=== GOAL OF THE EXERCISE ===
Go through the data below line by line and count those containing the word "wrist". Reply with the count only.
'''
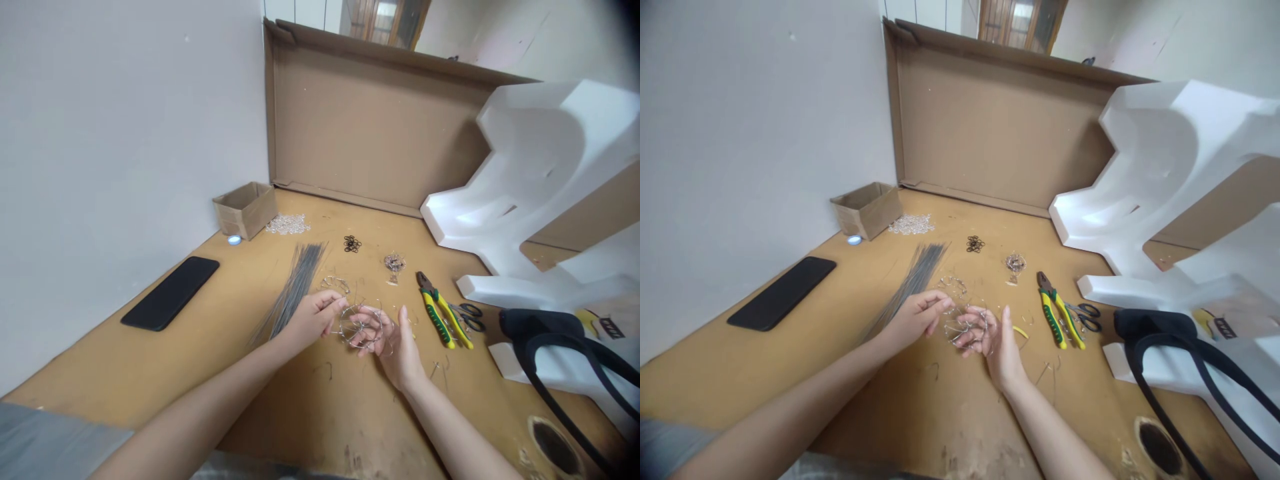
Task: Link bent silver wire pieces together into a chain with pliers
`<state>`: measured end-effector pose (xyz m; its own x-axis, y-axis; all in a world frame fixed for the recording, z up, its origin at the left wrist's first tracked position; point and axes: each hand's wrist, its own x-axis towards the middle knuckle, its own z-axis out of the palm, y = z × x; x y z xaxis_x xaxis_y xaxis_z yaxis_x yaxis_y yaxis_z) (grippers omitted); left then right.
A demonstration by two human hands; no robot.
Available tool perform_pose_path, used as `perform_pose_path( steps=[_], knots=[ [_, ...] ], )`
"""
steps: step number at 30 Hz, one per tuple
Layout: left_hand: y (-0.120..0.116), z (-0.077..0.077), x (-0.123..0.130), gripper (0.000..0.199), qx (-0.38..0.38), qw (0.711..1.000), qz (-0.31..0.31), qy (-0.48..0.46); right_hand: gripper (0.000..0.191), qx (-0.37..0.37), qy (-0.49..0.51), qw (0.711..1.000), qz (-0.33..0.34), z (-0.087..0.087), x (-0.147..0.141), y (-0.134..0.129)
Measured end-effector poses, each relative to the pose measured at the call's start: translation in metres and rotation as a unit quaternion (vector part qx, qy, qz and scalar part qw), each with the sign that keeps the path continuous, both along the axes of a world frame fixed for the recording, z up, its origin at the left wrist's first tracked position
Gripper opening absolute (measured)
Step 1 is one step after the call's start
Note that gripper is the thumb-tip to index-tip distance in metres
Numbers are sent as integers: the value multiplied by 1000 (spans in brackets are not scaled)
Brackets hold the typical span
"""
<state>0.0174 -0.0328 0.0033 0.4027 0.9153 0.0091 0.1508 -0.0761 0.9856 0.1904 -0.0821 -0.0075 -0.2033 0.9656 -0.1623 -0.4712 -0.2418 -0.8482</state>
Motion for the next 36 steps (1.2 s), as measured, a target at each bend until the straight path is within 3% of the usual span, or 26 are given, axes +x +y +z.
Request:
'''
=== RESPONSE AREA ===
2